21:53:28FromDiscord<pyolyokh> In reply to @deech "Depending what "good" means": documentation's always more of an issue with bindings than any foreign feel. People don't like having to look up docs in the original project, to see how to do things with the binding. Tcl/Tk's an example that came up earlier, and there you had whole O'Reilly books on how to do things entirely from the perspective of "Perl/tk" and later Tkinter. Tcl? implementation detail, don't worry a
21:53:40FromDiscord<enthus1ast> with an ui framework you can write/sell software for consumers
21:54:32FromDiscord<scipio> A UI framework allows for schools to teach the language as it gives immediate feedback
21:54:39FromDiscord<scipio> See the success of Processing / P5.js
21:54:45FromDiscord<pyolyokh> In reply to @scipio "==> if Nim solves": thanks for at least being very direct with these predictions. That's not the norm.

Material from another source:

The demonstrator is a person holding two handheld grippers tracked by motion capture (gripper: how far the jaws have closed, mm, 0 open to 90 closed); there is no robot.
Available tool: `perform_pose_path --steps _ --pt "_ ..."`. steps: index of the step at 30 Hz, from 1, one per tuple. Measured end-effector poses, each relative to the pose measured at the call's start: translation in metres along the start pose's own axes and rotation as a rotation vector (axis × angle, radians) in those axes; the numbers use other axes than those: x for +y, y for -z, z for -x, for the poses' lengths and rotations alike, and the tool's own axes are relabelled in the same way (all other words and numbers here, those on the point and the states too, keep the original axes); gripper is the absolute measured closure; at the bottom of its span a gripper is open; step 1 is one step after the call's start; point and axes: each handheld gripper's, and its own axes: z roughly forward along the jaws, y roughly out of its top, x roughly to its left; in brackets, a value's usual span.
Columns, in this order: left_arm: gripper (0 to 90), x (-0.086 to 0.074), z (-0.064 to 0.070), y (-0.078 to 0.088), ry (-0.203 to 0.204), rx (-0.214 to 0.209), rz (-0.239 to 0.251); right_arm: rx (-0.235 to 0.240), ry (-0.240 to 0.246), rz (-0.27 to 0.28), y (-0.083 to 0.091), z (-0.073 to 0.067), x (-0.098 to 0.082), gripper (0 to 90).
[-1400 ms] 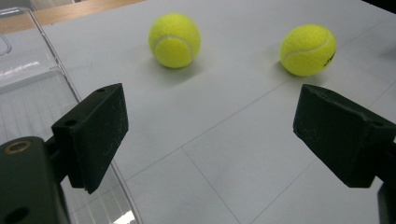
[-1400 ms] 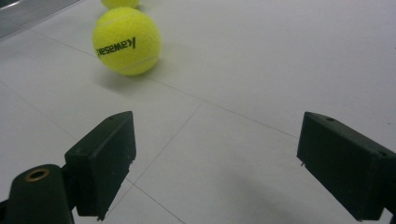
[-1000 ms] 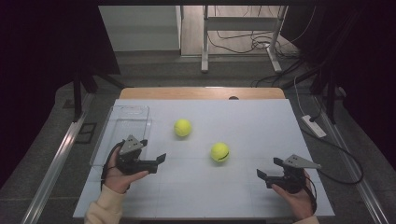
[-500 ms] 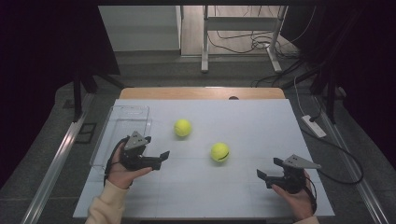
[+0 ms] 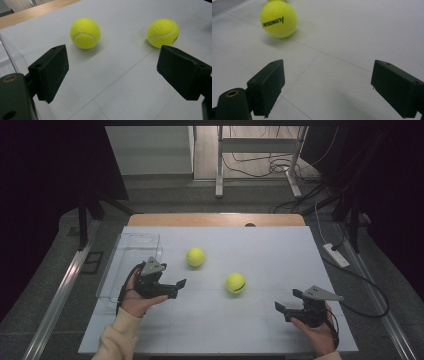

21:55:03FromDiscord<ambient> Processing is not a UI framework
21:55:57FromDiscord<scipio> In reply to @pyolyokh "thanks for at least": Thanks too. I guess we both have disjunct competences and yours probably isn't with business or social skills. I told you already I'm not interested in a pissing contest. But don't push me. Understood?
21:56:11FromDiscord<scipio> I'/m extremely friendly yet asking questions that need answering
21:56:14FromDiscord<pyolyokh> In reply to @scipio "Thanks too. I guess": No, go fuck yourself.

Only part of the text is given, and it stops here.